» **WHAT YOU NEED TO DO**
Transcribe the records below in their entirety, and leave out each image.

[INFORMATION PROVIDED Boundary: Start]

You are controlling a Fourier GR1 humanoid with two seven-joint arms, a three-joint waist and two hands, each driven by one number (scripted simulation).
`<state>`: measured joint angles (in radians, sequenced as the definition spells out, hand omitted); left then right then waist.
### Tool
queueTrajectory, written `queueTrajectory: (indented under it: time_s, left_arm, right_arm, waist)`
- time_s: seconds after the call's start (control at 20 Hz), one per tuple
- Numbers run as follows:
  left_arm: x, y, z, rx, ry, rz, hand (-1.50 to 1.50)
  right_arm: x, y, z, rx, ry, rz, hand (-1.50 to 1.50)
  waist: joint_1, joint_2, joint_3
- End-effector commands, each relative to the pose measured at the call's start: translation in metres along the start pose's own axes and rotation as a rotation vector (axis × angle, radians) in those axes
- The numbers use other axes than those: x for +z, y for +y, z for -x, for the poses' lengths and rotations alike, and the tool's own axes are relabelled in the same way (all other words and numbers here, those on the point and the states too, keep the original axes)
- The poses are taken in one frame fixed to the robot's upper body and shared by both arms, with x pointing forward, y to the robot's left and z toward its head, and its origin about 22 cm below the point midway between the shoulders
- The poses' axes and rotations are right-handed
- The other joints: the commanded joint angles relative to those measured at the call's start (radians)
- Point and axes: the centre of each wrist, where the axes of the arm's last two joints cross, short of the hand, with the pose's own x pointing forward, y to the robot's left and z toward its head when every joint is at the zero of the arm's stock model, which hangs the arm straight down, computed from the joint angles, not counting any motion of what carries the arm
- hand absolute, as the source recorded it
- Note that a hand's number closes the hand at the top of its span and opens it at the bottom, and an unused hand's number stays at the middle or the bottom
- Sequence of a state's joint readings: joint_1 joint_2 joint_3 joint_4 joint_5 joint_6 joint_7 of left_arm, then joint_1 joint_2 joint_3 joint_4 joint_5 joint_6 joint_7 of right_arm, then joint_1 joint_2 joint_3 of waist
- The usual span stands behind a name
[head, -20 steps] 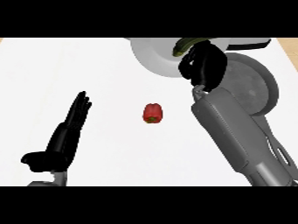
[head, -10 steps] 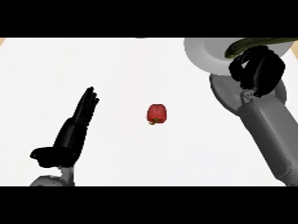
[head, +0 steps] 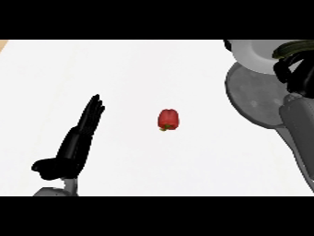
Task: Pick the squash from the plate and place it in the pan
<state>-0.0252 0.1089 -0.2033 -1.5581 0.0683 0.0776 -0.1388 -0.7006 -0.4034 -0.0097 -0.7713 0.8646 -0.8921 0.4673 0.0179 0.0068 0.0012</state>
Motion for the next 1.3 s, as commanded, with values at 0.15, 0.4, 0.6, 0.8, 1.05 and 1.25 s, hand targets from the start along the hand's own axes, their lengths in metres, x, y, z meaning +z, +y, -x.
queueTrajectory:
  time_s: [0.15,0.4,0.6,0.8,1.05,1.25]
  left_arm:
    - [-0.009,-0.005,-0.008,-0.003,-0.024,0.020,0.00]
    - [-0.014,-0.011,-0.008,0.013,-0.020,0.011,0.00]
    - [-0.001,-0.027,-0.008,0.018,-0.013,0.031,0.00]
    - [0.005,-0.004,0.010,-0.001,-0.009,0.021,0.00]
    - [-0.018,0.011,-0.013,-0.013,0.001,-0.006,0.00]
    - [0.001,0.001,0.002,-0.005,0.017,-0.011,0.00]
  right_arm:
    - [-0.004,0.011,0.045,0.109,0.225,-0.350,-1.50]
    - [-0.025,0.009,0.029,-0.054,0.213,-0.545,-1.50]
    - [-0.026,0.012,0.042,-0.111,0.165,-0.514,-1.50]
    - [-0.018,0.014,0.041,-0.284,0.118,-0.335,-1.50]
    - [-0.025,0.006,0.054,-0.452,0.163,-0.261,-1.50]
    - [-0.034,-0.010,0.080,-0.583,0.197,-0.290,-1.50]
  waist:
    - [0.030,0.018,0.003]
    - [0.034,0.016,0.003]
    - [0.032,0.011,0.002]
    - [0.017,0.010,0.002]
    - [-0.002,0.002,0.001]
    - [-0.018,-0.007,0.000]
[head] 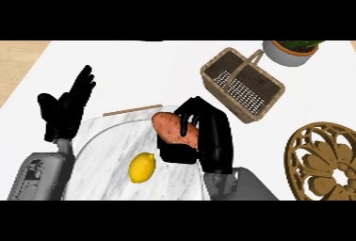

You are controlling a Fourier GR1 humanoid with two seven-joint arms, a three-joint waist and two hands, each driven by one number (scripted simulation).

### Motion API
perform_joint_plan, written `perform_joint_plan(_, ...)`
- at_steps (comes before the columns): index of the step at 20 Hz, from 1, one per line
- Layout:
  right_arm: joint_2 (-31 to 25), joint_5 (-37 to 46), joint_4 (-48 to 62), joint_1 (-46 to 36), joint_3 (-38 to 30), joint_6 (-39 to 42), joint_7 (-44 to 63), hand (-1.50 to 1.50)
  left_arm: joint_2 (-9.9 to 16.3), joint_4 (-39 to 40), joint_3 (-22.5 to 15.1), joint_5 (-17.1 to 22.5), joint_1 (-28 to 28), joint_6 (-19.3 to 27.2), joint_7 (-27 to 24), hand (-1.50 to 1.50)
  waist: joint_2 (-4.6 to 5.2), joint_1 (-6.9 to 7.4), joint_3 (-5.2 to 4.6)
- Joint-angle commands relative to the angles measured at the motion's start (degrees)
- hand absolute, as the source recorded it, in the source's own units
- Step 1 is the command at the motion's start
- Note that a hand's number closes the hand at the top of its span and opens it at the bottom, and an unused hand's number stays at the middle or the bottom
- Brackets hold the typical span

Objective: Pick the sweet potato from the placemat and place it in the basket

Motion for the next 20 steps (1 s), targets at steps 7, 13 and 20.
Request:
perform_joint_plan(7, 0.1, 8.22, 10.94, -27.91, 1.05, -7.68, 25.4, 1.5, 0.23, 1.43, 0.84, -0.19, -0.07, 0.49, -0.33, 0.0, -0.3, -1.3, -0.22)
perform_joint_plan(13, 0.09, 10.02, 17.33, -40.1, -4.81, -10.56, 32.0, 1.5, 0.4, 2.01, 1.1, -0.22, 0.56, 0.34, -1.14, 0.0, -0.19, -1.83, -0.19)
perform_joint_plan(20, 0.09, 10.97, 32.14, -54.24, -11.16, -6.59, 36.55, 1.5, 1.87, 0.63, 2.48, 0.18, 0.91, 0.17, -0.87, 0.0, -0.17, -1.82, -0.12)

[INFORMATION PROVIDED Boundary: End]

» **ANSWER TO THIS PROBLEM**
You are controlling a Fourier GR1 humanoid with two seven-joint arms, a three-joint waist and two hands, each driven by one number (scripted simulation).
`<state>`: measured joint angles (in radians, sequenced as the definition spells out, hand omitted); left then right then waist.
### Tool
queueTrajectory, written `queueTrajectory: (indented under it: time_s, left_arm, right_arm, waist)`
- time_s: seconds after the call's start (control at 20 Hz), one per tuple
- Numbers run as follows:
  left_arm: x, y, z, rx, ry, rz, hand (-1.50 to 1.50)
  right_arm: x, y, z, rx, ry, rz, hand (-1.50 to 1.50)
  waist: joint_1, joint_2, joint_3
- End-effector commands, each relative to the pose measured at the call's start: translation in metres along the start pose's own axes and rotation as a rotation vector (axis × angle, radians) in those axes
- The numbers use other axes than those: x for +z, y for +y, z for -x, for the poses' lengths and rotations alike, and the tool's own axes are relabelled in the same way (all other words and numbers here, those on the point and the states too, keep the original axes)
- The poses are taken in one frame fixed to the robot's upper body and shared by both arms, with x pointing forward, y to the robot's left and z toward its head, and its origin about 22 cm below the point midway between the shoulders
- The poses' axes and rotations are right-handed
- The other joints: the commanded joint angles relative to those measured at the call's start (radians)
- Point and axes: the centre of each wrist, where the axes of the arm's last two joints cross, short of the hand, with the pose's own x pointing forward, y to the robot's left and z toward its head when every joint is at the zero of the arm's stock model, which hangs the arm straight down, computed from the joint angles, not counting any motion of what carries the arm
- hand absolute, as the source recorded it
- Note that a hand's number closes the hand at the top of its span and opens it at the bottom, and an unused hand's number stays at the middle or the bottom
- Sequence of a state's joint readings: joint_1 joint_2 joint_3 joint_4 joint_5 joint_6 joint_7 of left_arm, then joint_1 joint_2 joint_3 joint_4 joint_5 joint_6 joint_7 of right_arm, then joint_1 joint_2 joint_3 of waist
- The usual span stands behind a name
[head, -20 steps] 
[head, -10 steps] 
[head, +0 steps] 
Task: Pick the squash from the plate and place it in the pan
<state>-0.0252 0.1089 -0.2033 -1.5581 0.0683 0.0776 -0.1388 -0.7006 -0.4034 -0.0097 -0.7713 0.8646 -0.8921 0.4673 0.0179 0.0068 0.0012</state>
Motion for the next 1.3 s, as commanded, with values at 0.15, 0.4, 0.6, 0.8, 1.05 and 1.25 s, hand targets from the start along the hand's own axes, their lengths in metres, x, y, z meaning +z, +y, -x.
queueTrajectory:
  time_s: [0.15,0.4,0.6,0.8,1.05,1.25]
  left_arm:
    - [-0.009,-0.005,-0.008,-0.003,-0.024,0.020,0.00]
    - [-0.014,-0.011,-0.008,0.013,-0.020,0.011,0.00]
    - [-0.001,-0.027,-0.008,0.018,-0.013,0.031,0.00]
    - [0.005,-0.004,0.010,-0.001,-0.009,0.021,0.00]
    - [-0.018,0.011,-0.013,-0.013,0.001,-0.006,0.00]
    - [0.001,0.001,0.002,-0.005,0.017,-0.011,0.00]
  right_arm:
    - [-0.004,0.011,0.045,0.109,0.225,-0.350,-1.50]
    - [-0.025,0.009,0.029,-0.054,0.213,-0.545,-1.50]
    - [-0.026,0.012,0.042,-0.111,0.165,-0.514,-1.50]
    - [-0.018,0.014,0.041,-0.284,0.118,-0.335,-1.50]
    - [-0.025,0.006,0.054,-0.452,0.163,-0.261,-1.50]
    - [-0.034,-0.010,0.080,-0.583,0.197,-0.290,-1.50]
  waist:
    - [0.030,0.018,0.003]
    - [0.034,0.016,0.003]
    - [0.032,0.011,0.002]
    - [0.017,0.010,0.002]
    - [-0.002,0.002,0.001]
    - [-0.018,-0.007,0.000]
[head] 

You are controlling a Fourier GR1 humanoid with two seven-joint arms, a three-joint waist and two hands, each driven by one number (scripted simulation).

### Motion API
perform_joint_plan, written `perform_joint_plan(_, ...)`
- at_steps (comes before the columns): index of the step at 20 Hz, from 1, one per line
- Layout:
  right_arm: joint_2 (-31 to 25), joint_5 (-37 to 46), joint_4 (-48 to 62), joint_1 (-46 to 36), joint_3 (-38 to 30), joint_6 (-39 to 42), joint_7 (-44 to 63), hand (-1.50 to 1.50)
  left_arm: joint_2 (-9.9 to 16.3), joint_4 (-39 to 40), joint_3 (-22.5 to 15.1), joint_5 (-17.1 to 22.5), joint_1 (-28 to 28), joint_6 (-19.3 to 27.2), joint_7 (-27 to 24), hand (-1.50 to 1.50)
  waist: joint_2 (-4.6 to 5.2), joint_1 (-6.9 to 7.4), joint_3 (-5.2 to 4.6)
- Joint-angle commands relative to the angles measured at the motion's start (degrees)
- hand absolute, as the source recorded it, in the source's own units
- Step 1 is the command at the motion's start
- Note that a hand's number closes the hand at the top of its span and opens it at the bottom, and an unused hand's number stays at the middle or the bottom
- Brackets hold the typical span

Objective: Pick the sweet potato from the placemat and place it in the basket

Motion for the next 20 steps (1 s), targets at steps 7, 13 and 20.
Request:
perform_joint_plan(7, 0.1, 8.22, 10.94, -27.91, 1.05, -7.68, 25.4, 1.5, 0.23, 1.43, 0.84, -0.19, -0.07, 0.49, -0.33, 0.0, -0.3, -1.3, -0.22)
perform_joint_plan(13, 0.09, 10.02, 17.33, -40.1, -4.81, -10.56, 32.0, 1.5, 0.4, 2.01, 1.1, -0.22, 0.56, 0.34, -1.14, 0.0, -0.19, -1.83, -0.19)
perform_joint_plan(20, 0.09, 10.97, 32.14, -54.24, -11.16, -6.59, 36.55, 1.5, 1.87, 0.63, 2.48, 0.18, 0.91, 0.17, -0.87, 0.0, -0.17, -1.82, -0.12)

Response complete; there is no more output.